3

I've been reading through tutorial after tutorial, but nothing seems to be working out for me. The goal is to take a XML document with elements and attributes and insert the data in a database. Each element/attribute will be a column in the database, and each entry is a row. Here is the made-up XML doc that I've been working with:

<?xml version="1.0"?>
<library>
  <NAME><![CDATA[Favorite Books]]></NAME>
  <book ISBN="11342343">
    <title>To Kill A Mockingbird</title>
    <description><![CDATA[Description#1]]></description>
    <author>Harper Lee</author>
  </book>
  <book ISBN="989894781234">
    <title>Catcher in the Rye</title>
    <description><![CDATA[This is an extremely intense description.]]></description>
    <author>J. D. Salinger</author>
  </book>
  <book ISBN="123456789">
    <title>Murphy's Gambit</title>
    <description><![CDATA[Daughter finds her dad!]]></description>
    <author>Syne Mitchell</author>
  </book>
</library>

So I want to have a table with 2 entries, each entry having an ISBN, Title, Description, and Author. That's the basics. (The CDATA is completely optional I suppose. If that's part of my problem, by all means let's get rid of it...)
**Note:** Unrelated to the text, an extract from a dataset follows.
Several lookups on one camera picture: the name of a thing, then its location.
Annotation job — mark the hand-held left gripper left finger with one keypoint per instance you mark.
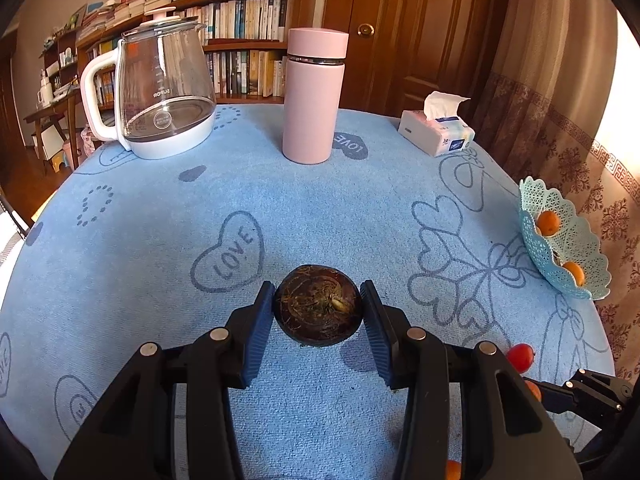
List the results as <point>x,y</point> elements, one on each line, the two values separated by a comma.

End goal is a bit more complicated. Multiple libraries with multiple books. Databases have the relationship between them, so I can reference the Library database from my Book database, and vice versa. I'm completely lost, definitely a rookie, but I have a good working computer knowledge and am willing to test and try things out.

I'm using Rails 3.2.6 with the default SQLite3 database (3.6.20). I've installed REXML, ROXML, LibXML, etc and read through APIs and walkthroughs, but things just aren't working out. There has to be an easy way to turn the XML doc into a Library object (with a .name method) with Book objects (having .title, .author, .isbn, and .description methods).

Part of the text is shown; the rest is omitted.